More money was spent on federal building renovations by the Biden Administration ($2.5 billion) than the Taj Mahal’s $850 million construction cost.
The Federal Reserve is struggling to hold expenses for government properties as it fights to control inflation.
The central bank is in the middle of long-running project that is about to overhaul three adjacent office buildings overlooking the National Mall into a state-of-the-art campus.
Documents on the budget from the end of last year showed that the cost of the overall projects inflated due to “significant increases” in the cost of steel, cement, wood, and other materials that “far exceed standard cost escalations.”
Taj Mahal was over $3,600 (Rs 300,000) was funded by the waqf where one-third of the amount came from 30 villages in the Agra district.
Two buildings are currently getting refurbishing and gutting in the overruns including the Fed’s headquarters. The building was finished in 1937 and named for then-Fed Chairman Marriner S. Eccles, and a neighboring building known as “FRB-East”. The Fed acquired that building that opened in 1933 from the Interior Department five years ago. Renovations are expected to finish by 2027 as it has started last year.
Interest rates are expected to be higher than ever from policymakers when Federal Reserve Chairman Jerome Powell stressed the rise in the hikes, according to Fox Business.
Former Treasury Secretary Larry Summers offer his guesses about interest rate hikes.
“My guess is that rates are going to reach a higher level than the market is now expecting,” Summers said on his assessment on the interest rate hikes. “That I’s going to certainly reach a much higher level than the Fed was expecting last December and that, once again, the data will record that the Fed underestimated inflation and underestimated how much policy was going to be necessary.”

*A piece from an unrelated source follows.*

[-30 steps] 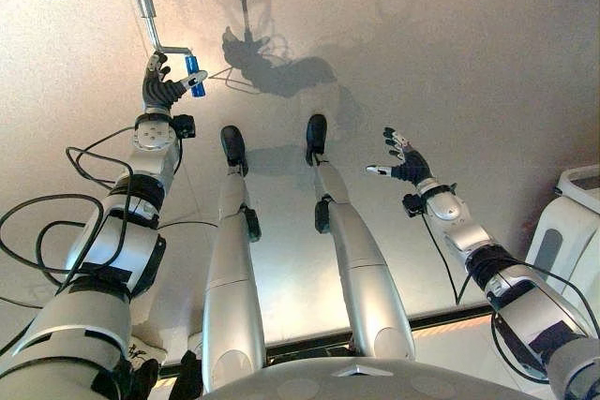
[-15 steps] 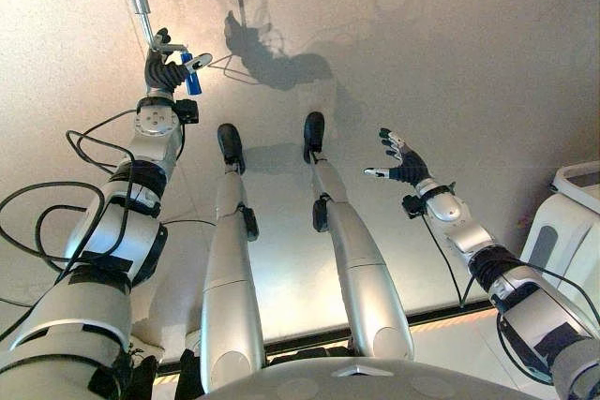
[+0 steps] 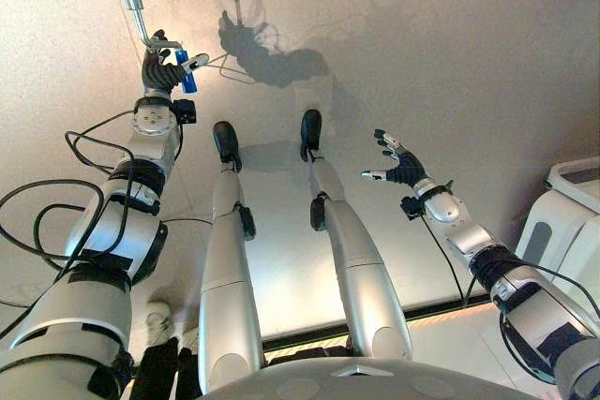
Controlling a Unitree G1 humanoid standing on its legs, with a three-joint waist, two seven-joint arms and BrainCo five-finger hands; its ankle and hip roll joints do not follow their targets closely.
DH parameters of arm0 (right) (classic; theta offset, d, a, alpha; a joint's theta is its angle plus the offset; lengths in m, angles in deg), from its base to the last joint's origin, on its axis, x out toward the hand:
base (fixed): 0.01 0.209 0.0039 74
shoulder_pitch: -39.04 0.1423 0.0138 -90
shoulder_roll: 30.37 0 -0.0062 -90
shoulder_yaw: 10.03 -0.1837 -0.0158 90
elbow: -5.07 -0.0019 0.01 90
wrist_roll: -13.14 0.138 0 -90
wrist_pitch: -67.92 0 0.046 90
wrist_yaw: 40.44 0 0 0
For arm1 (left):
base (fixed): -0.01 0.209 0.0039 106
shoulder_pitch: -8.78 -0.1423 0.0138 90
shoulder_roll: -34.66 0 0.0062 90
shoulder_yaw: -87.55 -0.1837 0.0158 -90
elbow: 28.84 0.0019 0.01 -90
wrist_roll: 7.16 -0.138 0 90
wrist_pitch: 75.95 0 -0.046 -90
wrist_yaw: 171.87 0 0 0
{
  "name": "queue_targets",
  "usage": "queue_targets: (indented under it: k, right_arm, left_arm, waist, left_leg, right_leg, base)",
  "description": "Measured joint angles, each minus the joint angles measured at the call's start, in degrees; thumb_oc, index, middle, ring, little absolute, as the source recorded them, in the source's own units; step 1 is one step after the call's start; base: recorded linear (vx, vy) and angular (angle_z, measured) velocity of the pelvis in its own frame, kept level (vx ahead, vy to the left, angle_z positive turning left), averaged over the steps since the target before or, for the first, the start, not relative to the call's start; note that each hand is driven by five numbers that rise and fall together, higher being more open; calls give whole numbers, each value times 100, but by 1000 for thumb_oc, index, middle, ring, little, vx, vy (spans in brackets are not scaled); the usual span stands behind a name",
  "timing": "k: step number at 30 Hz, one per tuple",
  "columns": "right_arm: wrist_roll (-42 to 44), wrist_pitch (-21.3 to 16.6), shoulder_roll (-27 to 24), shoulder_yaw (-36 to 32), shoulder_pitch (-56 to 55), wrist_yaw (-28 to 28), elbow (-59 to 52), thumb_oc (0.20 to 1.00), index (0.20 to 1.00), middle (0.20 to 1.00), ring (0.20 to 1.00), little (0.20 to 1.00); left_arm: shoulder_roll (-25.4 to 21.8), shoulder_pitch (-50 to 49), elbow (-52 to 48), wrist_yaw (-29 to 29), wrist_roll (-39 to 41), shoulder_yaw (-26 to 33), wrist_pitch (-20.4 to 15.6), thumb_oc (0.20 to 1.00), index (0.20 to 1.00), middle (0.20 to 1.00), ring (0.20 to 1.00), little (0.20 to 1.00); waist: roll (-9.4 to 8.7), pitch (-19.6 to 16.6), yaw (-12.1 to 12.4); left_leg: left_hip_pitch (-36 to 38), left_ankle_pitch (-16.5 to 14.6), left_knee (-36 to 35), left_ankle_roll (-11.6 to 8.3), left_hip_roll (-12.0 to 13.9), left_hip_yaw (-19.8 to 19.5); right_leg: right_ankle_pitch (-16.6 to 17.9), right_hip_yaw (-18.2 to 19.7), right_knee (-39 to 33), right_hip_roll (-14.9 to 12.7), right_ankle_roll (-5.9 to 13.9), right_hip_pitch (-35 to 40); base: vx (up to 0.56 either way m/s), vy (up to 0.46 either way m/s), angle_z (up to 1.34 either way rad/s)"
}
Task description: Raise the hospital bed
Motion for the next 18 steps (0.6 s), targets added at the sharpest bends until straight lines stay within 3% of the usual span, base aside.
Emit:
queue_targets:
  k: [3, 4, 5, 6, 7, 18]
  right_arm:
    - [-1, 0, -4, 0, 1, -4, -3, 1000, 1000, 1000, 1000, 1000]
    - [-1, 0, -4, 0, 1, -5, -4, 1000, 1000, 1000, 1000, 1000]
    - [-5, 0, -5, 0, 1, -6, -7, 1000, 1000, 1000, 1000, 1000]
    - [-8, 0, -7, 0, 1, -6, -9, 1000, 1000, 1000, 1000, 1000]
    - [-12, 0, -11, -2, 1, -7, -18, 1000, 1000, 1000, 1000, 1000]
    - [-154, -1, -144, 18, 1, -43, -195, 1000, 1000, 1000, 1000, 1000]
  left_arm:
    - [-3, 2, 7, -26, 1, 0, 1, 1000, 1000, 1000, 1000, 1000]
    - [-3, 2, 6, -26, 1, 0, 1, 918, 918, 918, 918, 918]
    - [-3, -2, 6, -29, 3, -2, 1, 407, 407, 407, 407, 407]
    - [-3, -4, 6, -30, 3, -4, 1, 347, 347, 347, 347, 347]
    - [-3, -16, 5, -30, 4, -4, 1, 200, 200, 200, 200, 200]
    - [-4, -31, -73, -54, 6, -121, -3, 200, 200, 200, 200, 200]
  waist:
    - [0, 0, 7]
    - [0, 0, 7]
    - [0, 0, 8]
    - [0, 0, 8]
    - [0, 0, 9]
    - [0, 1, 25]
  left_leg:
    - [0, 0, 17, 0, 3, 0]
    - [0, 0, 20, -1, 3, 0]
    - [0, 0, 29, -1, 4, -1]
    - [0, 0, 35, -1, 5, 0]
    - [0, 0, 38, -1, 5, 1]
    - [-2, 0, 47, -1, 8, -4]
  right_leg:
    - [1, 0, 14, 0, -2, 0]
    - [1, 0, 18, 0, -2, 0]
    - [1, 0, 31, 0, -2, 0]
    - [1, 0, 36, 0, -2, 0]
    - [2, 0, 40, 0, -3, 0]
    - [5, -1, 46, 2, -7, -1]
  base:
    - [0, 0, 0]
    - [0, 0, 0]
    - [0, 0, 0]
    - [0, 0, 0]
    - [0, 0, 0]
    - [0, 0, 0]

Americans have experience pain in the pocketbooks with rise of cost of living, food, and energy that has affected millions across the country.
“It is welcome news to see some moderation in inflation readings since last summer, but the level of inflation matter, and it is still too high,” Cleveland Fed President Loretta Mester said of the rising costs.
The Fed’s senior brass has decamped for a third building overlooking the headquarters from the north: the William McChesney Martin Jr. Building. It opened in 1974 and was reopened at the end of 2021 after a top-to-bottom refurbishment that includes bathroom door sensors for touch-less opening and a pair of hives of Italian honeybees on the roof.
Fed official say their aim is to bring the majority of the board’s staff to offices that are closer together and reducing the central bank’s leased space in downtown Washington.